Il che però non deve far dimenticare che con i tacchi e l’abbellimento, e lo sbattimento di ciglioni una donna può comunicare sessualmente, è libera di farlo, e di conseguenza è anche libera di essere oggetto di un interesse sessuale, e di conseguenza l’uomo deve essere libero di poterla considerare oggetto di interesse sessuale. Questa implicazione latente provoca costantemente il caos nel dibattito italiano sulla questione di genere, perché coinvolgendo il sesso, tocca un’area sacra e incandescente. Sulla quale tutti maschi e femmine fanno fatica a intavolare negoziazioni. Per me infatti la questione è relativamente semplice: secondo tradizione e uzzolo personale è giusto che una donna si esprima come si sente e comunichi come crede, ivi compreso il caso che se le piace di conciarsi col tacchissimo e la minigonna, e ivi compreso il caso in cui decida di manifestare totale trasandatezza e disinteresse per la cura di se. Quello che solitamente si contesta è la reductio ad unum della polisemia estetica: come se la donna fosse solo un interruttore della luce che sta acceso o spento sul concetto di “piacere”. Ecco perché fischiare dietro a una che cammina per strada è maschilista – mentre con lo stupro non ci entra un bel niente, perché lo stupro è un atto misogino – ecco perché la camicia era per me fuori luogo, ed ecco perché un apprezzamento estetico a un personaggio politico o semplicemente in un contesto professionale è fuori luogo. Perché ribadisce la monosemia del paese, e se ne fotte di tutte le altre cose che sta esprimendo quella persona che oltre ai baffi e i polpaccioni, o le gambe lisce e gli occhioni, sta dicendo altro. Compreso, quello che le esce dalla bocca, in qualche caso.

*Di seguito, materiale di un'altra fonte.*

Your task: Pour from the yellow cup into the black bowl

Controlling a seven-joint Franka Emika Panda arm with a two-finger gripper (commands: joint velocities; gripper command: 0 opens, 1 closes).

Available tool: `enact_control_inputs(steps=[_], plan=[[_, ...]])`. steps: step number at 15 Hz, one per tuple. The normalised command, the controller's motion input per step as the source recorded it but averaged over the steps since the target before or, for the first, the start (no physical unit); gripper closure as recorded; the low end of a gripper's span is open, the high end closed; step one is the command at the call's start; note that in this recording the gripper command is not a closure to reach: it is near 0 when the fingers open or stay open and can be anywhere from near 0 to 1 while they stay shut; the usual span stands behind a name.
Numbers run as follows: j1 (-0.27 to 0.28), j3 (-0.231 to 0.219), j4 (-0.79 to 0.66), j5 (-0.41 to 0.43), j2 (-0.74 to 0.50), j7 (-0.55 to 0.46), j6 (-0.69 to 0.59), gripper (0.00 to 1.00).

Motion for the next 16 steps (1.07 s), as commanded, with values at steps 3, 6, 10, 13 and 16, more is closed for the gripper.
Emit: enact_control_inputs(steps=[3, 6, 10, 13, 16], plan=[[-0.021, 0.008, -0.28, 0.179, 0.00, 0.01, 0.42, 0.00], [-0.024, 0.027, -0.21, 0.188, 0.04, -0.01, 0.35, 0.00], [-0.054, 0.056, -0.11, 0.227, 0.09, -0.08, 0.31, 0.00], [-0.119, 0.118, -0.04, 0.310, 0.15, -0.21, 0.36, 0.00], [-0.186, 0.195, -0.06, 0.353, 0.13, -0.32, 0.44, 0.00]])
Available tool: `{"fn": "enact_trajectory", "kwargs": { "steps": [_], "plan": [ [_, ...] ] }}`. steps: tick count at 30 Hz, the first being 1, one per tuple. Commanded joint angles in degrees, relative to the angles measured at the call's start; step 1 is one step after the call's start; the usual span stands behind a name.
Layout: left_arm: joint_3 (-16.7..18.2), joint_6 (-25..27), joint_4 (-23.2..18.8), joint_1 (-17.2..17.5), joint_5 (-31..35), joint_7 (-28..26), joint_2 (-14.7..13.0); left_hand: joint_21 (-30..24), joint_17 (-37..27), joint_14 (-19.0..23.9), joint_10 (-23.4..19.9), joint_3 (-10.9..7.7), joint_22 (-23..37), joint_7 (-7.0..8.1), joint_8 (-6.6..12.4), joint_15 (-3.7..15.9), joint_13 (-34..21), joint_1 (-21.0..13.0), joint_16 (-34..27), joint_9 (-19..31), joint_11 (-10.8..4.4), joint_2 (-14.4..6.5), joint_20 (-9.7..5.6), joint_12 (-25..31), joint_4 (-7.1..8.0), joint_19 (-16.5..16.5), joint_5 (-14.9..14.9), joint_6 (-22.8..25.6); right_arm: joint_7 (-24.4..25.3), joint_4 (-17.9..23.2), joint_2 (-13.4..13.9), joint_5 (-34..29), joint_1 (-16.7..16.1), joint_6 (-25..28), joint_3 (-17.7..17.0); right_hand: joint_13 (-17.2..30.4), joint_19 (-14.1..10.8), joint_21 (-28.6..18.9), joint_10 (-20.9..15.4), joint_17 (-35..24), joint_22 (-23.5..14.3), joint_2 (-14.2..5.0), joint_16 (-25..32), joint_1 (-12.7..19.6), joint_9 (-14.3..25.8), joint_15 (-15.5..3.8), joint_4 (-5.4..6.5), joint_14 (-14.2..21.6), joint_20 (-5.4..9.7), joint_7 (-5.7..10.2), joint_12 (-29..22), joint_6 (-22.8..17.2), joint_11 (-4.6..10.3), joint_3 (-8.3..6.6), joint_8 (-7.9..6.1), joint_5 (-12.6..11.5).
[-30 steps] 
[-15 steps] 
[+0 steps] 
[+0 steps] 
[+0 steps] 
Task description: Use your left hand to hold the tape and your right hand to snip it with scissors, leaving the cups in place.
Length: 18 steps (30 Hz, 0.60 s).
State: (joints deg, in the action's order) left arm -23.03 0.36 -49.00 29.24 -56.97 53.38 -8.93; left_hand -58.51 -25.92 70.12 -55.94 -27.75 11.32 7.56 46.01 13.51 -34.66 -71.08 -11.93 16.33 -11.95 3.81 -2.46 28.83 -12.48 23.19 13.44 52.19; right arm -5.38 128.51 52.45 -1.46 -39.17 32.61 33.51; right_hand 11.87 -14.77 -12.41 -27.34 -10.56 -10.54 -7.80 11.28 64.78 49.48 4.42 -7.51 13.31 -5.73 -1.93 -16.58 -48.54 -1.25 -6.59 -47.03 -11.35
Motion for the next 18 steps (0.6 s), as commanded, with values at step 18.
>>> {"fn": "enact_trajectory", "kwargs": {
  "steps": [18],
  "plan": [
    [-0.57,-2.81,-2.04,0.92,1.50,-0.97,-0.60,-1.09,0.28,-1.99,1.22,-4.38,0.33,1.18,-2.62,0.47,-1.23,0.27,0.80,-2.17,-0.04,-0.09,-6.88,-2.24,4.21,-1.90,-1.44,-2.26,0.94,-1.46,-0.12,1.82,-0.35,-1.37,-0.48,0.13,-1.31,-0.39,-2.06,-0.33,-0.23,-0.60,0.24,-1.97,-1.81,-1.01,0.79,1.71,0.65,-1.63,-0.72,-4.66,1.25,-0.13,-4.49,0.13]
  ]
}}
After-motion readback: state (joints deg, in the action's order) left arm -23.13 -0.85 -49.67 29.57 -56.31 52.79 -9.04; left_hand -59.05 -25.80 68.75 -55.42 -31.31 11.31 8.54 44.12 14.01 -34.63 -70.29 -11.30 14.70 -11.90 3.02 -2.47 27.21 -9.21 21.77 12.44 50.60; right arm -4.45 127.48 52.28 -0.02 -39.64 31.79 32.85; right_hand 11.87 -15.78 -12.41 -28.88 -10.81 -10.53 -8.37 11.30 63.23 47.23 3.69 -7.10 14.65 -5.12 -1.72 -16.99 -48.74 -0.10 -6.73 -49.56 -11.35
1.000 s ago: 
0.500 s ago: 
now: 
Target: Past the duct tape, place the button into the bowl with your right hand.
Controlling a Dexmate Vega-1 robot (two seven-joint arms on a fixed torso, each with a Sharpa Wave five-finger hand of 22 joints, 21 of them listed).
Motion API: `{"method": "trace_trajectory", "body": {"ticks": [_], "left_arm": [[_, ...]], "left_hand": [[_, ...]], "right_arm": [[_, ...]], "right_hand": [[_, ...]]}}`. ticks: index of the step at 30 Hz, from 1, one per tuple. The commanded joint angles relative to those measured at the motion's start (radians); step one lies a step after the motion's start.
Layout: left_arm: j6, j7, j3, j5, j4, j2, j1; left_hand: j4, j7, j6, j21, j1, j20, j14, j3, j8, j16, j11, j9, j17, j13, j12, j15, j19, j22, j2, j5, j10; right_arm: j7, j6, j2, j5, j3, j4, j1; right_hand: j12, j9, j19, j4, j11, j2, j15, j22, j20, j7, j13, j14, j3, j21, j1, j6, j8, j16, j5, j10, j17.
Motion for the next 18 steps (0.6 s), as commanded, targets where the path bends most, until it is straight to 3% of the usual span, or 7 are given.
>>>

Quello che le esce dalla bocca.

Il secondo punto dirimente della logica sessista, è quello per cui per la donna siccome il corpo in quanto oggetto sessuale è l’unico tramite identitario di espressione quello che dice è sempre secondario: non è così urgente che si esprima sulle cose in cui in linea teorica è chiamata a esprimersi. Può però fare intrattenimento sul corpo medesimo come a fare da riempitivo decorativo alla primigenia funzione di oggetto sessuale, variamente arguto o variamente imbecille. Che è il caso dell’europarlamentare PD Moretti, in questa brillante intervista, la quale intrattiene con l’amabilità che solo una Donna Letizia come si deve avrebbe giustamente apprezzato – l’intervistatore su questi gloriosi temi, usati a mo’ di fuffa riempitiva. Ah si per me le donne devono essere belle e curate! Io voglio andare dall’estetista una volta a settimana (vi prego di raccogliere la brillante allusione a tutti i tipi di depilazione, nell’intervista) sisi! Io, continua! Uhuh ahah! Voglio essere per benino per il mio elettorato eheh! E continua con graziosi ammicchi tra canzonette preferite e terrificanti giochini.

Ecco vedete, questa qui, che magari è anche una brava professionista ma appunto a una donna non è richiesto renderlo noto e spiegare perché meglio far sapere quanti peli ha, è candidata al Veneto.

Cioè, povero femminismo povero Veneto.